Friday I got to dress up my basset hound, Homer, in a new, as-yet-to-be-released, beach knapsack made especially for dogs by Body Glove.

The company, unveiled on CNBC (in my backyard) its planned line of pet products for spring of 2010: pet beach T-shirts, life preservers, aqua booties, water toys, and pup tents (literally).

Pet products and services are a $40 billion business in the U.S. which may be recession-proof, so everybody would like to dive in.

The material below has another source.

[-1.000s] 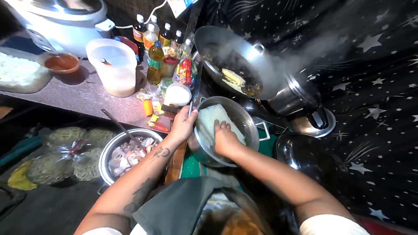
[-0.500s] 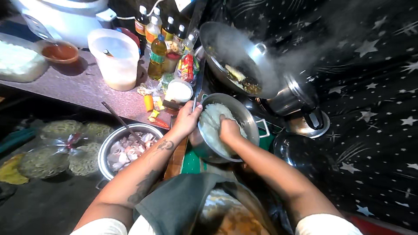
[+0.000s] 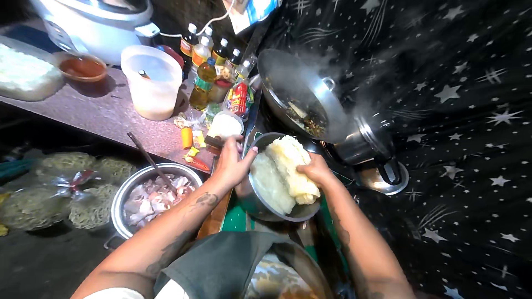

Body Glove licensee CWIC developed the "Protect the Pet" line for $150,000, and it hopes revenues in the first year will top $1 million. CWIC's Adam Ertel says if they can get the line in Costco , revenues might be closer to $4 million. Ertel has a long background in pet retail and general marketing (he once worked for The Sharper Image and has a great story to tell about the surprising success of one particular "personal massager").

But beyond the pet line, the best part of the story was meeting Bob Meistrell, the 80-year-old surfer, diver, and entrepreneur who started Body Glove with his brother Bill in 1953 (Bill died in 2006.)

Meistrell is full of stories and advice, and he has the energy of a much younger man.

Want to know how to succeed? Listen to Meistrell's story. "My father was murdered when we were kids," he mentions matter-of-factly. Their mother kept the family afloat by working her derriere off, promising the boys that if they could save a certain amount of money in the summer, she'd match it. Meistrell says he had a couple dozen jobs before the age of 16, jobs he created. "One day, I saw this old guy trying to stack firewood," he told me. He went up to the man and offered to do the job for him. "'How much do you wanna get paid?'" Meistrell says the man asked him. "I told him, 'I'll be happy with whatever you give me.'"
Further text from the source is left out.